With the help of DESY's X-ray source DORIS III, an international team of scientists decoded an important weapon used by a widespread human herpes virus. The study reveals at the molecular level how the Epstein-Barr virus (EBV) deactivates the alert system of the body's immune defence by using a molecular decoy. The analysis has implications on the development of new therapies and drug compounds, as the team led by Savvas Savvides from Ghent University (Belgium) and colleagues from the European Molecular Biology Laboratory (EMBL), Grenoble (France) and Hamburg (Germany), report in Nature Structural & Molecular Biology.

The Epstein-Barr virus is a member of the herpes virus family and can causes a range of diseases including the glandular fever (mononucleosis), also known as "kissing disease". Moreover, it plays a role in at least one type of cancer. The pathogen also labeled "human herpes virus 4" is extremely widespread, with 90 to 95 per cent of the adult population infected worldwide. Often, the infection is asymptomatic and the virus usually remains latent in the human body.

It was already known that the Epstein-Barr virus secretes a protein named BARF1 that blocks the protein hCSF-1 in the human body. hCSF-1 (human CSF-1) is a so-called growth factor which plays an essential role in the immune defence by stimulating the growth of white blood cells (leucocytes).

For the first time the scientists now shed light upon how the hCSF-1 blocking works at the molecular level. Using different methods at the European Synchrotron Radiation Facility ESRF, at the Swiss Light Source SLS and at Deutsches Elektronen-Synchrotron DESY the authors investigated the molecular structures of BARF1, hCSF-1 and the combination of the two. At the EMBL beamline X33 at DESY's particle accelerator DORIS III, it was also possible to elucidate the protein structure in solution to investigate the proteins under conditions closer to their natural environment.

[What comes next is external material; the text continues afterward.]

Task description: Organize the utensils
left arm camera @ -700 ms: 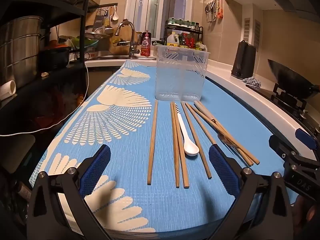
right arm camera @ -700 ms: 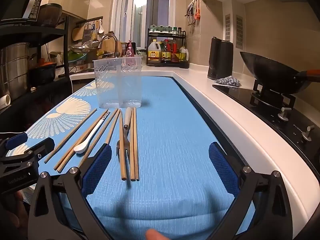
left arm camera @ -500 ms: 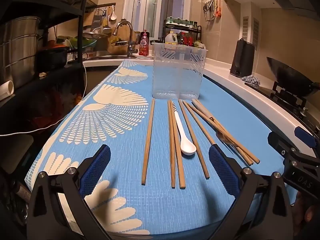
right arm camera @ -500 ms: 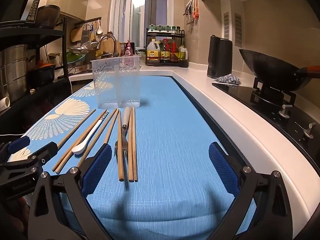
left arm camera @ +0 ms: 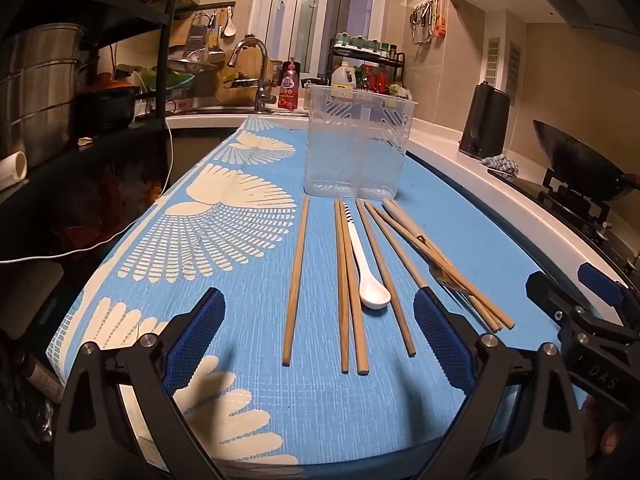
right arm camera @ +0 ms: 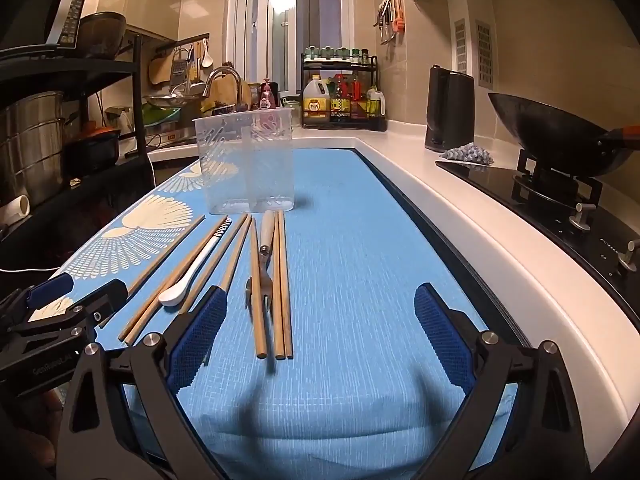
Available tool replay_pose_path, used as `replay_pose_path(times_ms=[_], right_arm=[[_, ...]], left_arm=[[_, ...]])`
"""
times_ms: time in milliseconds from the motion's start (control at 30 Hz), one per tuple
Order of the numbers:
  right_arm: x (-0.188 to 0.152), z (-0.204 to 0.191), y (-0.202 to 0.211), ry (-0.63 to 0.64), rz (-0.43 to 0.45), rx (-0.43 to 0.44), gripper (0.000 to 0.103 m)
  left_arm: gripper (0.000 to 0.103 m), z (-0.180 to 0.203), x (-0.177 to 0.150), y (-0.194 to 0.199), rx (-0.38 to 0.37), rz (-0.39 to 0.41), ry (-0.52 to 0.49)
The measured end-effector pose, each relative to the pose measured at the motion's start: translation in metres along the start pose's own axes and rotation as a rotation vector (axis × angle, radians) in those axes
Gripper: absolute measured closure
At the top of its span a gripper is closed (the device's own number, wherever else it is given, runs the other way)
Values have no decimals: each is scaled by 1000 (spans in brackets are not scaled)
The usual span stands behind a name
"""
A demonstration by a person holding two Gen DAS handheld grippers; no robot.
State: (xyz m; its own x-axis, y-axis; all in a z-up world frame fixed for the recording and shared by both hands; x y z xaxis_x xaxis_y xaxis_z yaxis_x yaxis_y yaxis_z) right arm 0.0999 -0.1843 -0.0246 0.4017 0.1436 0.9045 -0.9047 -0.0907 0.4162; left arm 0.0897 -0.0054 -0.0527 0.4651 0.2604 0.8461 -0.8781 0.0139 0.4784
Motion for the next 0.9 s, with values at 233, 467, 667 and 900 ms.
replay_pose_path(times_ms=[233, 467, 667, 900], right_arm=[[-2, -6, 2, 15, -4, 7, 10], [-3, -6, 2, 14, -7, 8, 10], [-3, -6, 2, 13, -9, 10, 10], [-3, -6, 1, 12, -12, 10, 10]], left_arm=[[11, 0, -5, 0, -13, -27, 6], [11, 0, -5, 0, -14, -25, 5], [11, 1, -5, 0, -16, -26, 0], [11, 2, -7, -1, -16, -32, 0]])
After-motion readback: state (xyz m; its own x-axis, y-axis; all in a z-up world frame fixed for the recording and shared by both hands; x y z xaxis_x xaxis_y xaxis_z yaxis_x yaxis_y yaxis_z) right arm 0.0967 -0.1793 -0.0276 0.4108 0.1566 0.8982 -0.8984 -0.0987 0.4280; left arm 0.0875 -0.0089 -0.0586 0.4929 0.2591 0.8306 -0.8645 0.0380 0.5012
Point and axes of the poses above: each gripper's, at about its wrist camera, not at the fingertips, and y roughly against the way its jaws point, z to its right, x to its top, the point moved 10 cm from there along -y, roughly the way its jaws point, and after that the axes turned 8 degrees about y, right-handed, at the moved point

The study showed that BARF1 surprisingly does not block the active binding site of hCSF-1, but catches the immune protein at a new spot instead, away from its cognate receptor-binding site. Each BARF1 toroid locks three copies of doubled hCSF-1 (dimers) and changes their shape, rendering them inactive. This way the virus prevents monocytes from maturing into macrophages, a key cell type in the immune response against viral and microbial infections.

"The discovered mechanism to modulate the immune response is really unique and probably the most exciting result of the study," said Dmitri Svergun who led the work at EMBL in Hamburg, that was partly funded by the SYNC-LIFE grant of the German Federal Ministry of Research (BMBF). In this highly interdisciplinary project, the work at Hamburg provided vital structural information about the relevant complexes in solution including a direct comparison of BARF1 structure before and after complexation with hCSF-1. "As the secretion of BARF1 is highly associated with types of carcinomas, understanding how BARF1 may interfere with the human immune response is crucial for shedding light on the process of the diseases and developing possible therapies," said Svergun.

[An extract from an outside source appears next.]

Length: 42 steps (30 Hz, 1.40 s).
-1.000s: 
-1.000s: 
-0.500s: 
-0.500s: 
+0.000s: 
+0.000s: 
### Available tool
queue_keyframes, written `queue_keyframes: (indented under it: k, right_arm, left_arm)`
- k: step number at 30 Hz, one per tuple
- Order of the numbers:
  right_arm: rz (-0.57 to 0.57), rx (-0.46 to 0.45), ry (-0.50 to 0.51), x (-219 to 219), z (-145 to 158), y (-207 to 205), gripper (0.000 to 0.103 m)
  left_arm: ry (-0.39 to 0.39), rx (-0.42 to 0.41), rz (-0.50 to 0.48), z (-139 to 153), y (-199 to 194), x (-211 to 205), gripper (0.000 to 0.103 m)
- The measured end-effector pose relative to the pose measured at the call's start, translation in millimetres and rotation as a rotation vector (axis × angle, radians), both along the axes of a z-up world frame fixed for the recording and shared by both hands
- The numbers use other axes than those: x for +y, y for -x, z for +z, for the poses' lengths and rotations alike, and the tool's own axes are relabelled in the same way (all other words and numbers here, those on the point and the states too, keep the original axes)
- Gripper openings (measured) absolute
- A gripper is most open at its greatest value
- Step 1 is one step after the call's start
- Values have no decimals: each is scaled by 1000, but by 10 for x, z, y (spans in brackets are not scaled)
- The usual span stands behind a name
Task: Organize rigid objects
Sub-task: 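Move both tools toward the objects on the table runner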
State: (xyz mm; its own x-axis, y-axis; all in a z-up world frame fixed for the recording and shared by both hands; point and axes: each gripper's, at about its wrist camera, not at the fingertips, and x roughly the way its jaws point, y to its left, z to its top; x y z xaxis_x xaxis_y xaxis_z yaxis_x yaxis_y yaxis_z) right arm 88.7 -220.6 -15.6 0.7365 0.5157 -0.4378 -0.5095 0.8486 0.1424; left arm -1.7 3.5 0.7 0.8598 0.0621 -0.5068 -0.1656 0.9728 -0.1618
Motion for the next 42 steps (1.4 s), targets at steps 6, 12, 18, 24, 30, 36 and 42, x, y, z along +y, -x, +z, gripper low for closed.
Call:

"An equally exciting aspect of our work has been the unravelling of the way CSF-1 truly works," explained Savvides. "So by studying an inhibited form of CSF-1 we actually learned how it functions in a cooperative manner with its cognate receptor." This has profound implications for the development of therapeutic approaches against CSF-1 signaling as such, an area of great clinical importance in its own right.